In the data below, find the line containing "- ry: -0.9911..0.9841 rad"; reproduce that line and all subsequent lines exactly, and nothing else.

[Items from a data source]
- - - - - - -
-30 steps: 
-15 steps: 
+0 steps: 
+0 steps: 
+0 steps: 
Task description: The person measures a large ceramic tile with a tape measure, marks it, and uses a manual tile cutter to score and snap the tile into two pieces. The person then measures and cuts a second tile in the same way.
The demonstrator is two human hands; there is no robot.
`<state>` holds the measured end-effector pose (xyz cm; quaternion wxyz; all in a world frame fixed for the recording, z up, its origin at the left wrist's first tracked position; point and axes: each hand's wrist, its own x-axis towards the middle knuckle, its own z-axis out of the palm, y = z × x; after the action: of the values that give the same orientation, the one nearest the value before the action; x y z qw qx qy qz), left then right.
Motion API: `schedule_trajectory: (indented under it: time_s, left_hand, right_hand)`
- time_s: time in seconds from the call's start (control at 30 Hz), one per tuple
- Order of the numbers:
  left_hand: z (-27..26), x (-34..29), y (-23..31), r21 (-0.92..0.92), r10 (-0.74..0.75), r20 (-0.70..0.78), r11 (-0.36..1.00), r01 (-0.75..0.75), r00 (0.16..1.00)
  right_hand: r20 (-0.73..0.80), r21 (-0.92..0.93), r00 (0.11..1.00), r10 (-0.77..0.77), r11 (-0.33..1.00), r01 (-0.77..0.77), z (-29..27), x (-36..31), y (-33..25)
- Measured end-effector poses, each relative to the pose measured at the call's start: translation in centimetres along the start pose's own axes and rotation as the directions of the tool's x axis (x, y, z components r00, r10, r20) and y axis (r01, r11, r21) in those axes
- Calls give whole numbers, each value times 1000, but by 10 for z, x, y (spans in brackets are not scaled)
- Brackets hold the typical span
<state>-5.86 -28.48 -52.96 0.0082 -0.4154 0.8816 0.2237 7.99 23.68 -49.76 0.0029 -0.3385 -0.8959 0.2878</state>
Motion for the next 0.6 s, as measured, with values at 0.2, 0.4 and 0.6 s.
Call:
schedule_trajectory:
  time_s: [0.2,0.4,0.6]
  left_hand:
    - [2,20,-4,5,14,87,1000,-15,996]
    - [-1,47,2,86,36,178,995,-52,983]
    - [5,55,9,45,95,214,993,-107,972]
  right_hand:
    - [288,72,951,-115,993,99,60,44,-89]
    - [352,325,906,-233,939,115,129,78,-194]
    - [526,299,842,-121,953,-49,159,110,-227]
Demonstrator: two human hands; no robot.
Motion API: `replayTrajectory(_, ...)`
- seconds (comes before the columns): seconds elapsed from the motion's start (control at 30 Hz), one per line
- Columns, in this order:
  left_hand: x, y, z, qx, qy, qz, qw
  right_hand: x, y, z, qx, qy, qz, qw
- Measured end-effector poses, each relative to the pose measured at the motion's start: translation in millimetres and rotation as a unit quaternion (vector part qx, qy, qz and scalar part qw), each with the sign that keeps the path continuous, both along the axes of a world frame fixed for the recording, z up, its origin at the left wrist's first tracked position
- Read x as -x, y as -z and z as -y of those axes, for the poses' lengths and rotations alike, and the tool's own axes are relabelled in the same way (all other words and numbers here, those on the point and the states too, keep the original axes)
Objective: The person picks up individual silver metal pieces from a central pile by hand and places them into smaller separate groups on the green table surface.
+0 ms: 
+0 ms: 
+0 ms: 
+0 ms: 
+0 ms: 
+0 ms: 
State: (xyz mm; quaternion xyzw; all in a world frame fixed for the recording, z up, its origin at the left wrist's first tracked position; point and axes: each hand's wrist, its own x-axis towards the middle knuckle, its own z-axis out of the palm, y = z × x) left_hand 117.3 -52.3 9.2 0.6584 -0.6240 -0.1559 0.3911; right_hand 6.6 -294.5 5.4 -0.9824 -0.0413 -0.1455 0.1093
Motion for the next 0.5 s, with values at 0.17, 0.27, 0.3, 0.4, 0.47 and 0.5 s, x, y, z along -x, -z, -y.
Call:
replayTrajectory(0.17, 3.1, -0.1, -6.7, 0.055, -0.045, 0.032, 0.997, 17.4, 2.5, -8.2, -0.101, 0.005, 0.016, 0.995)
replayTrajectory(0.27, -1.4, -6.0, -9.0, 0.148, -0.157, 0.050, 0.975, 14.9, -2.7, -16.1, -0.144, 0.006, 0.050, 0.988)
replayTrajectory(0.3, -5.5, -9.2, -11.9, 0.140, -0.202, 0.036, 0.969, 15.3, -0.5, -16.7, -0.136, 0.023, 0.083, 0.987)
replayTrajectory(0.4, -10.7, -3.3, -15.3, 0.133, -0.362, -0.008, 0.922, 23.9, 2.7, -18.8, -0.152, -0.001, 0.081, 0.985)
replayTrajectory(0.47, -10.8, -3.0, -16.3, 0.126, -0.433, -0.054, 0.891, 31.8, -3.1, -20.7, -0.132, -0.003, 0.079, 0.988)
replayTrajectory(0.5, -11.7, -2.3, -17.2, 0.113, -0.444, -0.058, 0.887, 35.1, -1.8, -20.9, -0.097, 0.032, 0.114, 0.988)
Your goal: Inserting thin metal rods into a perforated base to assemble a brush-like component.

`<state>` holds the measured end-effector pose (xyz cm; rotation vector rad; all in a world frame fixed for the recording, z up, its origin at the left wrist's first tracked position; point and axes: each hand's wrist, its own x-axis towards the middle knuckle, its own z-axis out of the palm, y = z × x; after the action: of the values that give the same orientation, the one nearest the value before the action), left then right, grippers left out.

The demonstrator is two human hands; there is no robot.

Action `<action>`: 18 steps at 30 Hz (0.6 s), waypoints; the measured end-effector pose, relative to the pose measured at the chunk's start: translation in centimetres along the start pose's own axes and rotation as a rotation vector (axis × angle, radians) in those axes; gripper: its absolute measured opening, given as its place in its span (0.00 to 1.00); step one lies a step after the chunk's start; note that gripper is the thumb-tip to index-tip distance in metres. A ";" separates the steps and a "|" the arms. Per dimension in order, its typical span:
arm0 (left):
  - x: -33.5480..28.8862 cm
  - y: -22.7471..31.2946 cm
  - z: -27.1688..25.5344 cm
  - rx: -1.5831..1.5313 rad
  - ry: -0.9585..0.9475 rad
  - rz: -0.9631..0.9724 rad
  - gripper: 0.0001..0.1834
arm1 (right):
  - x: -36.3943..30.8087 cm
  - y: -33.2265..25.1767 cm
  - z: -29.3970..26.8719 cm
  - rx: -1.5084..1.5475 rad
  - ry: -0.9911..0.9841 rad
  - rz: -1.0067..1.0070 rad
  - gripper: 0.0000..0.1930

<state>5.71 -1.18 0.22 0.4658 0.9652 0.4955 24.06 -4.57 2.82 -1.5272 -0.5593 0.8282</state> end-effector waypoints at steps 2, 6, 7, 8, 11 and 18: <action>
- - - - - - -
- PROBLEM SOLUTION -
  - ry: -0.9911..0.9841 rad
  - rz: -1.0067..1.0070 rad
  - gripper: 0.0000..0.1930

<state>5.71 -1.18 0.22 0.4658 0.9652 0.4955 24.06 -4.57 2.82 -1.5272 -0.5593 0.8282</state> end-effector waypoints at steps 2, 6, 7, 8, 11 and 18: <action>

This exercise requires nothing more.